**TASK**
Write each line again exactly as it is, from the opening line of the records below through the one containing "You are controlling", and add nothing.

┌─ DATA PROVIDED

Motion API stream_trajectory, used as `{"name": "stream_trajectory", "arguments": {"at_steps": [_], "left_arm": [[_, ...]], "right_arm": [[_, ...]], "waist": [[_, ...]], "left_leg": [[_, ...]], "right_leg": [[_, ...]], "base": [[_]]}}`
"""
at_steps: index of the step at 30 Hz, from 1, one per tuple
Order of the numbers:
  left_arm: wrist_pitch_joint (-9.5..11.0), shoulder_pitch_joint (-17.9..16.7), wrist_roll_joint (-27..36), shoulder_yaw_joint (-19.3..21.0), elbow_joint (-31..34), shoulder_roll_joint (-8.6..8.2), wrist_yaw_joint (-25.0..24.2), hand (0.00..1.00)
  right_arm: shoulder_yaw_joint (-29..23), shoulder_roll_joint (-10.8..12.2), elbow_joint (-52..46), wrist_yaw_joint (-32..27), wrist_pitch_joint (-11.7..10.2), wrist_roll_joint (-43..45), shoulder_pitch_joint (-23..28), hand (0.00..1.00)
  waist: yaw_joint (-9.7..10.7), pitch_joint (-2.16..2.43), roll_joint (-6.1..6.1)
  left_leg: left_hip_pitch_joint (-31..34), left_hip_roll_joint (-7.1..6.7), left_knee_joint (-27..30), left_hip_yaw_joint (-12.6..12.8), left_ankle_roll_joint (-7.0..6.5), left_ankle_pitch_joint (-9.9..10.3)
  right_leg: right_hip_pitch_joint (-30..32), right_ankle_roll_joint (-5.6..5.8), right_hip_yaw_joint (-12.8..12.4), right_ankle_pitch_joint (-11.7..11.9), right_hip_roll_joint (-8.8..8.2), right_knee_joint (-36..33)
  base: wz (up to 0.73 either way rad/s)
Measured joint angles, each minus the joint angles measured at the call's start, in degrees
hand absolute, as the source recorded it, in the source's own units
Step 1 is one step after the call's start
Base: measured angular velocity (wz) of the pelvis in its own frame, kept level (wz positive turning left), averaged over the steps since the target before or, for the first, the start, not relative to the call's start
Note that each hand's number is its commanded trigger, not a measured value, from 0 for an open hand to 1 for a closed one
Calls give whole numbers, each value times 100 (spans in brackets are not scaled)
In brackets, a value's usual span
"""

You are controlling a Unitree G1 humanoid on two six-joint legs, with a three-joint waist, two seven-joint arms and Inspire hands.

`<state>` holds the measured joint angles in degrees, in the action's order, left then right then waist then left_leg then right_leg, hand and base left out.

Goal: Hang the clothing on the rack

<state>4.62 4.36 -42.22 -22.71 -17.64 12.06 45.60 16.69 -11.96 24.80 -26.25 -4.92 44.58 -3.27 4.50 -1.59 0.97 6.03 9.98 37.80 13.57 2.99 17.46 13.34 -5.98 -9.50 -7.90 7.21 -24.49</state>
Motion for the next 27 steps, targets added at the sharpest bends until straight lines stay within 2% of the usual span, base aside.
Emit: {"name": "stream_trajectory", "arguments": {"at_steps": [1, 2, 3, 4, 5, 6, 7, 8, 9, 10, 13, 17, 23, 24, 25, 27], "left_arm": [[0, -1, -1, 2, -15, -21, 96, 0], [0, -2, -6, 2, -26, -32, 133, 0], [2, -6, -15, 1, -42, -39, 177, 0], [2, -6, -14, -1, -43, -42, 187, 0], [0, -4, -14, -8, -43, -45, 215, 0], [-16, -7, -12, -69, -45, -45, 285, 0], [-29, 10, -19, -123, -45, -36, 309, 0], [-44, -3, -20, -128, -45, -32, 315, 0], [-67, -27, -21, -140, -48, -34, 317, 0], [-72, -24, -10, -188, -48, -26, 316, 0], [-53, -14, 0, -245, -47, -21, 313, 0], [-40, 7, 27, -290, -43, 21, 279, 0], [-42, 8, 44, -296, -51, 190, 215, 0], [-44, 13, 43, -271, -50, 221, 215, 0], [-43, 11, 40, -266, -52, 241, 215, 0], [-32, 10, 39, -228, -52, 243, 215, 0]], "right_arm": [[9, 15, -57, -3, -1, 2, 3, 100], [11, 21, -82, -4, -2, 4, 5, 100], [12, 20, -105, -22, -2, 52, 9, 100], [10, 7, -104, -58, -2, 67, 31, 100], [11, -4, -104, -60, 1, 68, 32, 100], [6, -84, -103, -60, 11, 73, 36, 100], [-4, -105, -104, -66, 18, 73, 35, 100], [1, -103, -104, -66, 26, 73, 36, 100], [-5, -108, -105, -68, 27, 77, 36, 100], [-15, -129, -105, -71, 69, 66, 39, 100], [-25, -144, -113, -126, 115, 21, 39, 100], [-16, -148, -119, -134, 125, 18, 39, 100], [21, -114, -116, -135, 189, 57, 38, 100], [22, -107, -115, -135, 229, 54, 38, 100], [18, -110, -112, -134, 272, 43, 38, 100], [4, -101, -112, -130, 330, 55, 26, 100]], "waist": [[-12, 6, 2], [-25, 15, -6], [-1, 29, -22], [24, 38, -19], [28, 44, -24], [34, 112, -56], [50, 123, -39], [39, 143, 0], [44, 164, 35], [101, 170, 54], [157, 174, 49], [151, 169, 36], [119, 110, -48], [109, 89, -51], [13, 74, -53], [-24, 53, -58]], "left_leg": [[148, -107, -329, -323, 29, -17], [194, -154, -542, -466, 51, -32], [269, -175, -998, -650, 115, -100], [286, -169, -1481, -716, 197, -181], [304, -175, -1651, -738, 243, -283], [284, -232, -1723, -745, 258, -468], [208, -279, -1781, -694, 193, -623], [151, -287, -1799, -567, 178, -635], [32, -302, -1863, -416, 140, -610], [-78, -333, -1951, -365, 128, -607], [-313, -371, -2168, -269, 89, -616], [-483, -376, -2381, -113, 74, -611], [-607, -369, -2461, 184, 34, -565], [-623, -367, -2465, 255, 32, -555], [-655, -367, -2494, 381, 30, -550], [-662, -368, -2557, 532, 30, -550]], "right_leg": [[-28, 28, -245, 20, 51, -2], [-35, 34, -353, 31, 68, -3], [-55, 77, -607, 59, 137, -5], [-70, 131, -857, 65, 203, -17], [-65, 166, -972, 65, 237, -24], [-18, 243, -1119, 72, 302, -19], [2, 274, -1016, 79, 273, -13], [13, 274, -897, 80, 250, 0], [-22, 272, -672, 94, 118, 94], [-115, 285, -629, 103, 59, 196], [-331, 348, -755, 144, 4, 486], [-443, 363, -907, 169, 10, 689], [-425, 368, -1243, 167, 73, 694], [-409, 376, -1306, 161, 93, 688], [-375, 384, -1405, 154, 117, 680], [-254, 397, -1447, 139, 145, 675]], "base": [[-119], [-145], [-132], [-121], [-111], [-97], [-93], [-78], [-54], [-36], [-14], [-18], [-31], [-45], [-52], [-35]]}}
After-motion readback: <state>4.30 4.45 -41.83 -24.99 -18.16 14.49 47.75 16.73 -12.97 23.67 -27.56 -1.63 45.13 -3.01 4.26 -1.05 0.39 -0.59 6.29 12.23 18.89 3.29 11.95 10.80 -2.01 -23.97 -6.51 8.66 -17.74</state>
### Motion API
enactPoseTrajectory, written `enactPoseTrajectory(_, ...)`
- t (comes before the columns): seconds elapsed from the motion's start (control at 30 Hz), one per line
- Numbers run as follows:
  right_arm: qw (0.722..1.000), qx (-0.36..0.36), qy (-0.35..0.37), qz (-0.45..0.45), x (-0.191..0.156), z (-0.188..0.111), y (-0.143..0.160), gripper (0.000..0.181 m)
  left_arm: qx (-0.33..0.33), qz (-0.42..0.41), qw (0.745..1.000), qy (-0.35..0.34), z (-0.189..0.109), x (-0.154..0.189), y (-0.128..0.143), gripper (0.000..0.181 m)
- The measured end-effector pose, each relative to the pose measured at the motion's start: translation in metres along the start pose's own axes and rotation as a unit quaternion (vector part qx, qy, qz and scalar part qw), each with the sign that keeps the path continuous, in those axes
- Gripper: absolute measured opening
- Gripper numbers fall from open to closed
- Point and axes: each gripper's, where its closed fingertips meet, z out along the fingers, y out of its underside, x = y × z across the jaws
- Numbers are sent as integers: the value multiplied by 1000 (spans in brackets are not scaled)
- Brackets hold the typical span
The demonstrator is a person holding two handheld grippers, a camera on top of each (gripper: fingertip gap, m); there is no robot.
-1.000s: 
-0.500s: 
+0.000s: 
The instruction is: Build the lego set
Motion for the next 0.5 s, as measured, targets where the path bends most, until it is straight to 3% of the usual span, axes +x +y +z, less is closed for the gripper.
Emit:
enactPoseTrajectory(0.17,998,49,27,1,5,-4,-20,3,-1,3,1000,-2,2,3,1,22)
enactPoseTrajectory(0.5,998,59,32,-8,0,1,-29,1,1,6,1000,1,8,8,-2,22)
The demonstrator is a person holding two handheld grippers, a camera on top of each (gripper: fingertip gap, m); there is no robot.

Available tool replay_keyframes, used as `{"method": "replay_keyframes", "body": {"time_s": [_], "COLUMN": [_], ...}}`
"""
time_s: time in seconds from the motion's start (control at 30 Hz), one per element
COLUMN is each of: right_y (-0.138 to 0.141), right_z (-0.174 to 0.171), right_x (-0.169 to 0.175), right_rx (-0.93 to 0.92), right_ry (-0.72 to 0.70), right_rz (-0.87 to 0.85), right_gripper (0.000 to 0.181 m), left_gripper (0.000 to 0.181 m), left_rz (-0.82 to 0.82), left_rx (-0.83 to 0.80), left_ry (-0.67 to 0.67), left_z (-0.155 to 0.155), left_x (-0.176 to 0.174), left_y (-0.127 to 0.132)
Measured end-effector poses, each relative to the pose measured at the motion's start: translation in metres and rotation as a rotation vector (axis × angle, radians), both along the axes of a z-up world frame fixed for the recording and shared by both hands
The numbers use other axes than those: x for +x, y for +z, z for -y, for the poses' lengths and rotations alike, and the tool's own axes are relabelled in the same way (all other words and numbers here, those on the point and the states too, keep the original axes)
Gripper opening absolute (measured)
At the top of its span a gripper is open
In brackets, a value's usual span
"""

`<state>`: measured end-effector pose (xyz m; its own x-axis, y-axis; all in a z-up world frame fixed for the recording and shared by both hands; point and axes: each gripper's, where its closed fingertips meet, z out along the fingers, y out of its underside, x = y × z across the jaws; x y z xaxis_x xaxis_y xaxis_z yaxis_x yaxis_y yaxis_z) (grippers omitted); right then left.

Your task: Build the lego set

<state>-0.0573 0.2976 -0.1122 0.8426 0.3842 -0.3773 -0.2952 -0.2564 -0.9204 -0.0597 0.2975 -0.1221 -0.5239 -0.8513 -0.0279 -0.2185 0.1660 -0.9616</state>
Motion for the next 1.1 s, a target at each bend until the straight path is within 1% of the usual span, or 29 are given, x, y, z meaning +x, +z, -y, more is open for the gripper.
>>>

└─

**ANSWER FOR THE TASK**
Motion API stream_trajectory, used as `{"name": "stream_trajectory", "arguments": {"at_steps": [_], "left_arm": [[_, ...]], "right_arm": [[_, ...]], "waist": [[_, ...]], "left_leg": [[_, ...]], "right_leg": [[_, ...]], "base": [[_]]}}`
"""
at_steps: index of the step at 30 Hz, from 1, one per tuple
Order of the numbers:
  left_arm: wrist_pitch_joint (-9.5..11.0), shoulder_pitch_joint (-17.9..16.7), wrist_roll_joint (-27..36), shoulder_yaw_joint (-19.3..21.0), elbow_joint (-31..34), shoulder_roll_joint (-8.6..8.2), wrist_yaw_joint (-25.0..24.2), hand (0.00..1.00)
  right_arm: shoulder_yaw_joint (-29..23), shoulder_roll_joint (-10.8..12.2), elbow_joint (-52..46), wrist_yaw_joint (-32..27), wrist_pitch_joint (-11.7..10.2), wrist_roll_joint (-43..45), shoulder_pitch_joint (-23..28), hand (0.00..1.00)
  waist: yaw_joint (-9.7..10.7), pitch_joint (-2.16..2.43), roll_joint (-6.1..6.1)
  left_leg: left_hip_pitch_joint (-31..34), left_hip_roll_joint (-7.1..6.7), left_knee_joint (-27..30), left_hip_yaw_joint (-12.6..12.8), left_ankle_roll_joint (-7.0..6.5), left_ankle_pitch_joint (-9.9..10.3)
  right_leg: right_hip_pitch_joint (-30..32), right_ankle_roll_joint (-5.6..5.8), right_hip_yaw_joint (-12.8..12.4), right_ankle_pitch_joint (-11.7..11.9), right_hip_roll_joint (-8.8..8.2), right_knee_joint (-36..33)
  base: wz (up to 0.73 either way rad/s)
Measured joint angles, each minus the joint angles measured at the call's start, in degrees
hand absolute, as the source recorded it, in the source's own units
Step 1 is one step after the call's start
Base: measured angular velocity (wz) of the pelvis in its own frame, kept level (wz positive turning left), averaged over the steps since the target before or, for the first, the start, not relative to the call's start
Note that each hand's number is its commanded trigger, not a measured value, from 0 for an open hand to 1 for a closed one
Calls give whole numbers, each value times 100 (spans in brackets are not scaled)
In brackets, a value's usual span
"""

You are controlling a Unitree G1 humanoid on two six-joint legs, with a three-joint waist, two seven-joint arms and Inspire hands.

This completes the answer.